Applied Tumor Genomics Research Program, Faculty of Medicine, University of Helsinki, Helsinki, Finland.
Medicum, Faculty of Medicine, University of Helsinki, Helsinki, Finland.
Nat Genet. 2022 Mar;54(3):283-294. doi: 10.1038/s41588-021-01009-4. Epub 2022 Feb 21.
DNA can determine where and when genes are expressed, but the full set of sequence determinants that control gene expression is unknown. Here, we measured the transcriptional activity of DNA sequences that represent an ~100 times larger sequence space than the human genome using massively parallel reporter assays (MPRAs). Machine learning models revealed that transcription factors (TFs) generally act in an additive manner with weak grammar and that most enhancers increase expression from a promoter by a mechanism that does not appear to involve specific TF-TF interactions. The enhancers themselves can be classified into three types: classical, closed chromatin and chromatin dependent. We also show that few TFs are strongly active in a cell, with most activities being similar between cell types. Individual TFs can have multiple gene regulatory activities, including chromatin opening and enhancing, promoting and determining transcription start site (TSS) activity, consistent with the view that the TF binding motif is the key atomic unit of gene expression.
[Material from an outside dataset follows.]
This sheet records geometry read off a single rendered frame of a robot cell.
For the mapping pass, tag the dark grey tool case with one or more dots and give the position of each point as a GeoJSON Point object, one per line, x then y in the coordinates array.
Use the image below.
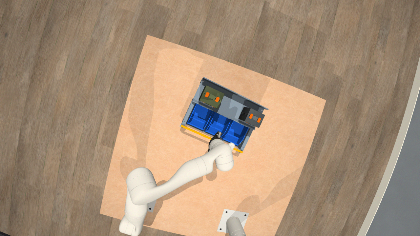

DNA 可以决定基因在何时何地表达,但控制基因表达的完整序列决定因素尚不清楚。在这里,我们使用大规模平行报告基因分析(MPRAs)测量了代表人类基因组约 100 倍大的序列空间的 DNA 序列的转录活性。机器学习模型表明,转录因子(TFs)通常以弱语法的加性方式发挥作用,并且大多数增强子通过一种似乎不涉及特定 TF-TF 相互作用的机制增加启动子的表达。增强子本身可以分为三种类型:经典型、封闭染色质型和依赖染色质型。我们还表明,很少有 TF 在细胞中具有很强的活性,大多数活性在细胞类型之间相似。单个 TF 可以具有多种基因调控活性,包括染色质开放和增强、促进和决定转录起始位点(TSS)活性,这与 TF 结合基序是基因表达的关键原子单元的观点一致。